September of 1925 had been a bad month for our Navy. Early in the month, a Navy flying boat carrying CDR John Rodgers on the first trans-Pacific solo flight from California to Hawaii disappeared. With Rodgers still missing, the Navy’s impressively massive airship SHENANDOAH (ZR-1) crashed in a storm over Ohio killing her commander, LCDR Zachary Lansdowne, and 13 others. Thirty-two more sailors died on 25 September when S-51 (SS-162) accidentally collided with a commercial freighter off Block Island and sank. Public dismay in the face of these disasters demanded action, and though the technology of the day was inadequate to the task, an effort to recover S-51 and her entombed crewmen was begun.

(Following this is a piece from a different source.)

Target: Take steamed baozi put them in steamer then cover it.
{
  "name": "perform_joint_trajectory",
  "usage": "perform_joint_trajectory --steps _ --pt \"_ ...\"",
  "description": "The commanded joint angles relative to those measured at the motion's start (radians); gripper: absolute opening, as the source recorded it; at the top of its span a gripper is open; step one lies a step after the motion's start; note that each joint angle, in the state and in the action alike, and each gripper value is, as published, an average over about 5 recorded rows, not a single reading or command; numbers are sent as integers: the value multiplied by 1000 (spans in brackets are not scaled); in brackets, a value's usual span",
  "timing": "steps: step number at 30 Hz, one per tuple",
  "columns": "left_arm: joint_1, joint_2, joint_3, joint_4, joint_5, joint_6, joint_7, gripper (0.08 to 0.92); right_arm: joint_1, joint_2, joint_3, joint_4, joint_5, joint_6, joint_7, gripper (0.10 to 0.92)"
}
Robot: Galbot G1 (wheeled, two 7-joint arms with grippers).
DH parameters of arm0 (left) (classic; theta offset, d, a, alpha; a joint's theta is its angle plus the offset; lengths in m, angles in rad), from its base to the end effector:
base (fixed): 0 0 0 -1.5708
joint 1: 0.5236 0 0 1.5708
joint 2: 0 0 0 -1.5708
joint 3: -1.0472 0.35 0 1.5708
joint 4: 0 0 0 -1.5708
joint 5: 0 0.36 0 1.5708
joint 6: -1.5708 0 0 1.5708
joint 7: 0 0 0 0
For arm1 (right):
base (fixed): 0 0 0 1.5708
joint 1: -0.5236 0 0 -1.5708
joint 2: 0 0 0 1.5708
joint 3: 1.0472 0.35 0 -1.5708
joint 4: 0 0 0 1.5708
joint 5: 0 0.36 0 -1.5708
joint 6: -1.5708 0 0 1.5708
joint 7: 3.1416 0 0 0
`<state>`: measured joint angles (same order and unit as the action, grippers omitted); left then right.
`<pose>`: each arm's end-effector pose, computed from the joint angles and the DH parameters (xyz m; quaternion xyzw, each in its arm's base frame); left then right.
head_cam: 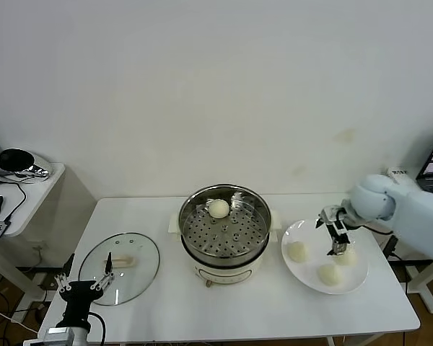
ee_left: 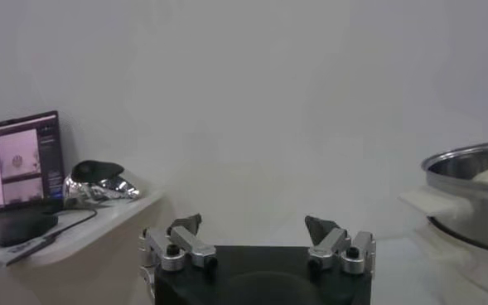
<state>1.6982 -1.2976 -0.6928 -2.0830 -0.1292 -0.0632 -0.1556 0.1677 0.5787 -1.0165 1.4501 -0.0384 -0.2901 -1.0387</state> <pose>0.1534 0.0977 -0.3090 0.0734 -0.9924 -0.0970 0.0182 0.4858 -0.1339 -0.1689 0.4944 -0.5225 0.5762 0.3881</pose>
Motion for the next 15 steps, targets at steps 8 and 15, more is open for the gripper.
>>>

CDR Edward Ellsberg headed the salvage team, but the mass of the sub and the 130-foot depth to which she had sunken was beyond the capacity of crane derricks to lift. So, Ellsberg hatched the idea of running steel cables under the sub to form a sling, then lifting it with six air-filled pontoons. To sling the cables, hardhat divers would have to tunnel under the sub as she lay on the hard blue-clay bottom. The tunneling operation was laboriously slow as the divers were encumbered by bulky suits, heavy gloves, murky water and a weak fire hose for digging. Divers worked in pairs, one headlong in the tunnel, the other assisting outside. By early May a twelve-foot tunnel only large enough to admit a prone diver coursed under the sub’s port side. The morning of May 10th found seaman Francis Smith twenty minutes into his hour-long digging shift, deep out of sight in the dark tunnel.

“I’m in a very bad position, Mr. Ellsberg,” came a message over Smith’s phone to the surface. “Should I turn off the [fire hose]?” queried his line tenders. “For God’s sake keep it going!” yelled Smith, “The tunnel has caved in behind me!” Diver Joseph Eiben, working aft, was directed to assist, but it had taken weeks of digging to advance the tunnel to Smith’s location. Now he lay buried beyond any conceivable rescue! A pang of dread gripped everyone. Minutes slipped by. All stood helpless. Smith’s labored breathing could be heard over his telephone.

A second hose was hastily rigged and dropped to Eiben. Then unexpectedly, Smith signaled from the mouth of the tunnel. Entrapped in a coffin-sized shaft, Smith had managed to manipulate his hose in between his legs. Inching his way feet-first and backward, Smith had excavated his own escape! “I’m all right now, Joe. You go on back to your own job,” Smith was heard to say to his partner. He sat a few minutes near the sub catching his breath, then picked up his hose and turned to the black hole from which moments before he had escaped only by the grace of God.

Sometimes heroism occurs in quiet solitude. No act of bravery in the heat of battle outshines Smith’s deliberate return to his task this day, in the face of death, deep in the cold Atlantic.